→ Assignment: Report only the number of lines in the following entries where the word "wall" occurs.
*** Data ***
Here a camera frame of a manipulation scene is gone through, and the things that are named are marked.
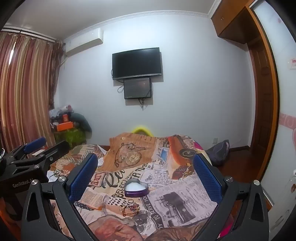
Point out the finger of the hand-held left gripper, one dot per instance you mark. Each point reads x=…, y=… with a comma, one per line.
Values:
x=34, y=142
x=57, y=149

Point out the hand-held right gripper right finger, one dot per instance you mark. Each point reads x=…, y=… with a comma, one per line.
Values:
x=205, y=177

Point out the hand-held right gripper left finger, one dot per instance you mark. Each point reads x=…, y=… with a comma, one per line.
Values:
x=83, y=177

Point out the purple heart-shaped tin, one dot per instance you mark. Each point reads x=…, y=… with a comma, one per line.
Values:
x=136, y=192

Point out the flat orange box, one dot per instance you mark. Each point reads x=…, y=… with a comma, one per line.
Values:
x=66, y=127

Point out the dark bag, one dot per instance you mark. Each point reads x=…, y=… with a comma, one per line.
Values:
x=217, y=153

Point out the small orange box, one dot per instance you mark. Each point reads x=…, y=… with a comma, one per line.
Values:
x=65, y=118

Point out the dark green garment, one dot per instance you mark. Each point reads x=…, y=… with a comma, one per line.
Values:
x=82, y=122

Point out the printed blanket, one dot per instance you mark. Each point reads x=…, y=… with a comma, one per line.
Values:
x=161, y=162

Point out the striped curtain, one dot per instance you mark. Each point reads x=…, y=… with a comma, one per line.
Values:
x=23, y=81

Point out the yellow plastic item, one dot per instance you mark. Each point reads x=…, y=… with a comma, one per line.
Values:
x=141, y=128

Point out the small black monitor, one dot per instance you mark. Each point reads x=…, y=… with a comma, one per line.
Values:
x=137, y=88

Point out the wooden door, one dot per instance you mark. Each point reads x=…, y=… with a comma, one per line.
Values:
x=263, y=92

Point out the white air conditioner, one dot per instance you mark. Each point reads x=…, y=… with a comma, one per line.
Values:
x=85, y=41

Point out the wooden overhead cabinet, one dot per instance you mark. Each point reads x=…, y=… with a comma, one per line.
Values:
x=231, y=20

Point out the white wall socket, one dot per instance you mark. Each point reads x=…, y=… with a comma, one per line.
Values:
x=215, y=140

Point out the black wall television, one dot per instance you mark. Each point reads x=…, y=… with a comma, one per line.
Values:
x=136, y=62

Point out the white wall switch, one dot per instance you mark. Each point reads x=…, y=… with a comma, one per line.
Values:
x=293, y=63
*** End of Data ***
→ Output: 3